Wherever "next" occurs in the entries, copy the line that holds it.

**DATA IN THIS EXERCISE**
□ □ □
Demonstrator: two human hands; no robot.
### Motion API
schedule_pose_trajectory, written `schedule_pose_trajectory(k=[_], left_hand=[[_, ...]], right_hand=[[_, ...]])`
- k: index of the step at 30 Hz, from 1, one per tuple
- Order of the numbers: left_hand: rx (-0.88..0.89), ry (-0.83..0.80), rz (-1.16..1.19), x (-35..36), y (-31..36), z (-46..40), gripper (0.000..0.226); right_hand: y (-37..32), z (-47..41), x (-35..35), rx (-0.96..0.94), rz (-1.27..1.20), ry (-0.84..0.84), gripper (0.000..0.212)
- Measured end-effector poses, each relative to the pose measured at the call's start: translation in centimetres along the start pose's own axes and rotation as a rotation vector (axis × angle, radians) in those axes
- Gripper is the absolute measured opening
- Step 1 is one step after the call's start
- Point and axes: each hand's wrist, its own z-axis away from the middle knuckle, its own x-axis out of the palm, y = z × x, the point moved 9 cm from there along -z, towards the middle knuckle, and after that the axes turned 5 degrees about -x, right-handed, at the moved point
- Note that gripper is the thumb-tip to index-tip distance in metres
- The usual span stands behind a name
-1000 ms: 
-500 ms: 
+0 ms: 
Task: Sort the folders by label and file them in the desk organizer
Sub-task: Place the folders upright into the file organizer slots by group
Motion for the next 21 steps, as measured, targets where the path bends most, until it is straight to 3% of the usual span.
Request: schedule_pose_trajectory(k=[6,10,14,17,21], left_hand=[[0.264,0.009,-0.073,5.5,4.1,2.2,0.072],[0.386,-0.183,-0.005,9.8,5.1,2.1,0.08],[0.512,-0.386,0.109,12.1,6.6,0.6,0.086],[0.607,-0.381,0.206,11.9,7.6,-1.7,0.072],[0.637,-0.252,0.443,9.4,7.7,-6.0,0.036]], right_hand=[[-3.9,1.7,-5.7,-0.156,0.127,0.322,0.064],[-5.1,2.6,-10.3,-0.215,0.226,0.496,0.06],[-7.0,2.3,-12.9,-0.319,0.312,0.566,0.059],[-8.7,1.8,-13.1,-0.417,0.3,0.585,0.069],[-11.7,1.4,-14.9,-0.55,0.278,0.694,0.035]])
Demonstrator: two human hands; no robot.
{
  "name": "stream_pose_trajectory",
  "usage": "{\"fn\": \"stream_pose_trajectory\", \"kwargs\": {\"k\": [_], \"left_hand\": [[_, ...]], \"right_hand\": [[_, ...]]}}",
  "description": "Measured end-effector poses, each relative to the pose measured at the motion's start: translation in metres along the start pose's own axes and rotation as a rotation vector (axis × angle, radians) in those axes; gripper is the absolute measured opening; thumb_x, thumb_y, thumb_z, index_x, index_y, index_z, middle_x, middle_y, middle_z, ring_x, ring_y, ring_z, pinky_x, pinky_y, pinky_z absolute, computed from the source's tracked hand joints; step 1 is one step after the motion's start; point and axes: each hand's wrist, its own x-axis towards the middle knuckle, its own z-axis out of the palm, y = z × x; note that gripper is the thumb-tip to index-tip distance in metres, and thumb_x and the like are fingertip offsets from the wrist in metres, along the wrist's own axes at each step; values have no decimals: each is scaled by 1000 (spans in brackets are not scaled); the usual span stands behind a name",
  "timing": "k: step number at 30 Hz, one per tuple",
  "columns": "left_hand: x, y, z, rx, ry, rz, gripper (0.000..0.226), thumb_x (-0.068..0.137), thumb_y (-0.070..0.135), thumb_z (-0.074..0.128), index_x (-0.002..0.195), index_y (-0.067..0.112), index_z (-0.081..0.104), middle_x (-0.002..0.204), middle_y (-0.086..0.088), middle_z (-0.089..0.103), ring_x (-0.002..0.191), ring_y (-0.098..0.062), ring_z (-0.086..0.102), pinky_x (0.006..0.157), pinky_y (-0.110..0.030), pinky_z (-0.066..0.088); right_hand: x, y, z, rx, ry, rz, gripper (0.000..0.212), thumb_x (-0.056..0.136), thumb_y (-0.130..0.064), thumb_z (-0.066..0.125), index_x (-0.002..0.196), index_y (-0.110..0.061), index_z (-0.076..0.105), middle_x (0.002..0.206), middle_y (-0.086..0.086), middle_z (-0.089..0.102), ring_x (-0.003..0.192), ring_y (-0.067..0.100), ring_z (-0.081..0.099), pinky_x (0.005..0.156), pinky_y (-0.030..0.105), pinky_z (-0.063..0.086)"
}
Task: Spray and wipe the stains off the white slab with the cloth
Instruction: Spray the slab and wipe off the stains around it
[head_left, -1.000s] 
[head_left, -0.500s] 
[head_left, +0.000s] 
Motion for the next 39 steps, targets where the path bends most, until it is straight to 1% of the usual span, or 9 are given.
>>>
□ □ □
**TASK SOLUTION**
Motion for the next 21 steps, as measured, targets where the path bends most, until it is straight to 3% of the usual span.
Motion for the next 39 steps, targets where the path bends most, until it is straight to 1% of the usual span, or 9 are given.

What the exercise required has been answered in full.